Records drawn from a dataset
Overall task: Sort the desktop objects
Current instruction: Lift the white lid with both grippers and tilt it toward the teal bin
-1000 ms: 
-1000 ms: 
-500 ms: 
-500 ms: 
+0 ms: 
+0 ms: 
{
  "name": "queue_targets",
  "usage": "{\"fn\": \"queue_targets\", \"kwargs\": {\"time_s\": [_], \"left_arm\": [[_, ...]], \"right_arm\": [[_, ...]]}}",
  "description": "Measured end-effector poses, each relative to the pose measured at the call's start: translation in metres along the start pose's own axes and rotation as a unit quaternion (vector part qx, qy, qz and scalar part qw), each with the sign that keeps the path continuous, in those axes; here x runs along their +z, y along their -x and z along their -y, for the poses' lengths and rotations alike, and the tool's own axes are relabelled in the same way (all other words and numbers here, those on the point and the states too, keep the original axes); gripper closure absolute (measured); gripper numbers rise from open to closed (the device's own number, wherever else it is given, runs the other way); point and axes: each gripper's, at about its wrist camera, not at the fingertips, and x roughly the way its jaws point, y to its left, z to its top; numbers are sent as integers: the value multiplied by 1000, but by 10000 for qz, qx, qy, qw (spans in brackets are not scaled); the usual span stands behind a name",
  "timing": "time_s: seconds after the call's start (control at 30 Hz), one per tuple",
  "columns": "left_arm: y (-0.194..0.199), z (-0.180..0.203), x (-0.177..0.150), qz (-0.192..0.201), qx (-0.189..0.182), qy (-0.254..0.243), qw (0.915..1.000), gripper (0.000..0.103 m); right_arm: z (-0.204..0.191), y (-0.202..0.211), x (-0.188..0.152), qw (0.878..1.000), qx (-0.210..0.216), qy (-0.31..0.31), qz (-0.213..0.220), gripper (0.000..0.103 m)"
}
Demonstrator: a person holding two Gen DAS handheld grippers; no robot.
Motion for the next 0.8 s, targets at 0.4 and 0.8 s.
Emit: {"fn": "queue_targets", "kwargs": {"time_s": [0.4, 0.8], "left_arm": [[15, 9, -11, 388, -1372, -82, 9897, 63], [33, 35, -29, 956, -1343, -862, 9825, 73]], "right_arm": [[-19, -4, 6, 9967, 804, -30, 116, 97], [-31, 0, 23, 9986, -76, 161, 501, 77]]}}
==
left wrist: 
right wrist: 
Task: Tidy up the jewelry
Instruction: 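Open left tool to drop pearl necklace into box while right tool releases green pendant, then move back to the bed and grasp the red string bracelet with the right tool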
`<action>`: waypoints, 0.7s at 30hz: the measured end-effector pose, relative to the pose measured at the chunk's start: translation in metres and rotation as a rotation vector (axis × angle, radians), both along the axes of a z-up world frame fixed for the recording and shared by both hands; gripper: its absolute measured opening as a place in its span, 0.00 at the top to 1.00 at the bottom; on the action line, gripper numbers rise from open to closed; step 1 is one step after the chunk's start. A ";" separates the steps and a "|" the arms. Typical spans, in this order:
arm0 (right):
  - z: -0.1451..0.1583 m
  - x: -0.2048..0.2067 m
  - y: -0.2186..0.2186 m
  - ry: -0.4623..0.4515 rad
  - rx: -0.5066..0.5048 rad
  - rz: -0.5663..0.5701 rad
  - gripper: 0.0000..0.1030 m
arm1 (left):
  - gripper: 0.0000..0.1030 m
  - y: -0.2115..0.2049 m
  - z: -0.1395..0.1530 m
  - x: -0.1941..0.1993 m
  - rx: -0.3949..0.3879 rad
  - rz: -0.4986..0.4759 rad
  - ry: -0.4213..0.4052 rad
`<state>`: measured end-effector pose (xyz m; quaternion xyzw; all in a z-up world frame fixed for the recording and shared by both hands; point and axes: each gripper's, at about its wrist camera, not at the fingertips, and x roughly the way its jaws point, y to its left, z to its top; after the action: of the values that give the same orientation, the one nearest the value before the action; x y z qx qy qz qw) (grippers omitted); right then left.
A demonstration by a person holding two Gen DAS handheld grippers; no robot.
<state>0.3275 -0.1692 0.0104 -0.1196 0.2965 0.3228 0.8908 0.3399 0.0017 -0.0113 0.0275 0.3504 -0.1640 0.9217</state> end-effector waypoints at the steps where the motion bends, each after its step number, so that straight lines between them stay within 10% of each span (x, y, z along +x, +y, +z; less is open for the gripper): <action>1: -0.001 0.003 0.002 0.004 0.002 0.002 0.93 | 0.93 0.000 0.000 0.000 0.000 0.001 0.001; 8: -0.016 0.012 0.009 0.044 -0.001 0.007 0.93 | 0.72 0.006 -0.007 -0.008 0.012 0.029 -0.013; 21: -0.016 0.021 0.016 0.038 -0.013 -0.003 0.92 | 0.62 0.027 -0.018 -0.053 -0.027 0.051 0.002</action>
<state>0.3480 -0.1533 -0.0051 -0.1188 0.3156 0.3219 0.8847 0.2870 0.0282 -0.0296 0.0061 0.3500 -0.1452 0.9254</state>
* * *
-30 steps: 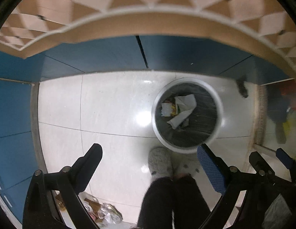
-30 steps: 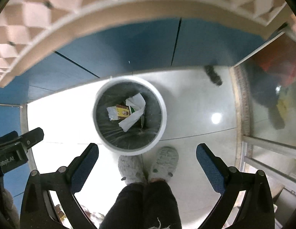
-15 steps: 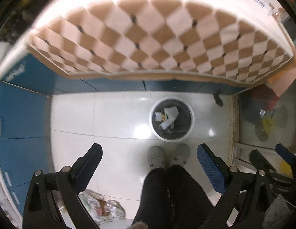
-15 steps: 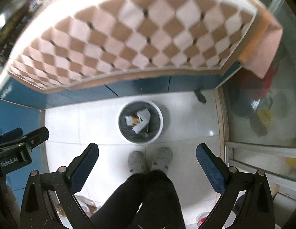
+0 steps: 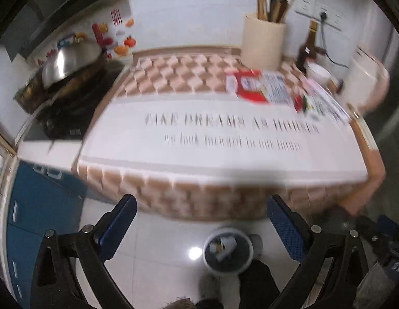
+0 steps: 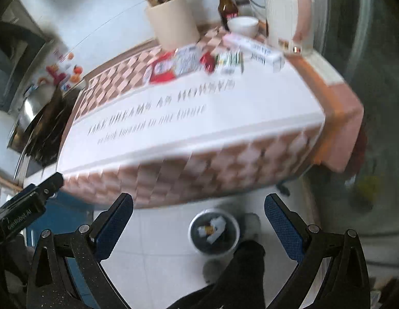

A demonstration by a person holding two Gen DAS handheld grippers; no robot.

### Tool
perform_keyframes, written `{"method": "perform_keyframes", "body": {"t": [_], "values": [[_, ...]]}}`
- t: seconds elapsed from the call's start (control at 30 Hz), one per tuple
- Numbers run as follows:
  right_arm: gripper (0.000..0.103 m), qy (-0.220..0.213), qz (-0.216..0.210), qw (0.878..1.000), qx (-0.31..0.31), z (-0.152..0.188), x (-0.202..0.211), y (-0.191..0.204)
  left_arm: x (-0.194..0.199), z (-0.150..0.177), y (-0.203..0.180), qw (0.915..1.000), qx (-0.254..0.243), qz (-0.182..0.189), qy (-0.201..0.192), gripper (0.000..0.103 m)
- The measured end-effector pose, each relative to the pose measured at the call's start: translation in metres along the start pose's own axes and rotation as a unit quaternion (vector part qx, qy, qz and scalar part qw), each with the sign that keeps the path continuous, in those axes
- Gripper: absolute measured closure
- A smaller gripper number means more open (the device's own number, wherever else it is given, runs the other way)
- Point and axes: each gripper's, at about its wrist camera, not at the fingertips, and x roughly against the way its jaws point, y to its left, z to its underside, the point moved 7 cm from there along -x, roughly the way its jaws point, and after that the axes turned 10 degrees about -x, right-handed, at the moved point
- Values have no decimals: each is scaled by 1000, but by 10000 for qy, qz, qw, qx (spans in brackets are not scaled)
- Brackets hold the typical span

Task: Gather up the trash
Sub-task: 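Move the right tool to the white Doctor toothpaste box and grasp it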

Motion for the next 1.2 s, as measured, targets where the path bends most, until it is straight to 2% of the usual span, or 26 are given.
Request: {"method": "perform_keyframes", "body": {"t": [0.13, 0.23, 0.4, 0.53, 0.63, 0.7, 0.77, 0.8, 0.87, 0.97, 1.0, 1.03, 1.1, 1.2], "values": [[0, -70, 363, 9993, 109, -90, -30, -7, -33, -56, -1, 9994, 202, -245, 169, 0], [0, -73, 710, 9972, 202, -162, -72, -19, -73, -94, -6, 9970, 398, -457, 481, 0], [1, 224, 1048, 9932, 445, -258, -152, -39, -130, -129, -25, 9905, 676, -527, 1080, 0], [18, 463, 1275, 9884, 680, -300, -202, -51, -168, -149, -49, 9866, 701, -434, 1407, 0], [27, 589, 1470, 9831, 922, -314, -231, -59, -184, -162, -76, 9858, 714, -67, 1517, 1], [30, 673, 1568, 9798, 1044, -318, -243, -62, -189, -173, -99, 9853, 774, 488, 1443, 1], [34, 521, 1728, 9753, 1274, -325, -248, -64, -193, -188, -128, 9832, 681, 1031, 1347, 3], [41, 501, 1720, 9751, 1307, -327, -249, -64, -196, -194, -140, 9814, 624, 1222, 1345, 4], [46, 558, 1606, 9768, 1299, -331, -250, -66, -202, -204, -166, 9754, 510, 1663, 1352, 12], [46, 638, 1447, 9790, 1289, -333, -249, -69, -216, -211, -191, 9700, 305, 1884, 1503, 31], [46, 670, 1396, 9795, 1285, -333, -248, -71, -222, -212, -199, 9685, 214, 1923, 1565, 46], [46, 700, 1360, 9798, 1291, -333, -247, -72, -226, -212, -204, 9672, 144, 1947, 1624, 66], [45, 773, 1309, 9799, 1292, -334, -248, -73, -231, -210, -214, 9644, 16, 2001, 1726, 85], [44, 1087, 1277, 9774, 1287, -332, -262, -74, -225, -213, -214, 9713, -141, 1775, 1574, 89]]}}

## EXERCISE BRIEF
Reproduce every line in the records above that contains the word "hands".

## EXERCISE ANSWER
`<action>`: waypoints, 0.7s at 30hz: the measured end-effector pose, relative to the pose measured at the chunk's start: translation in metres and rotation as a rotation vector (axis × angle, radians), both along the axes of a z-up world frame fixed for the recording and shared by both hands; gripper: its absolute measured opening as a place in its span, 0.00 at the top to 1.00 at the bottom; on the action line, gripper numbers rise from open to closed; step 1 is one step after the chunk's start. A ";" separates the steps and a "|" the arms. Typical spans, in this order:
`<state>`: measured end-effector pose (xyz m; quaternion xyzw; all in a z-up world frame fixed for the recording and shared by both hands; point and axes: each gripper's, at about its wrist camera, not at the fingertips, and x roughly the way its jaws point, y to its left, z to its top; after the action: of the values that give the same orientation, the one nearest the value before the action; x y z qx qy qz qw) (grippers omitted); right then left.

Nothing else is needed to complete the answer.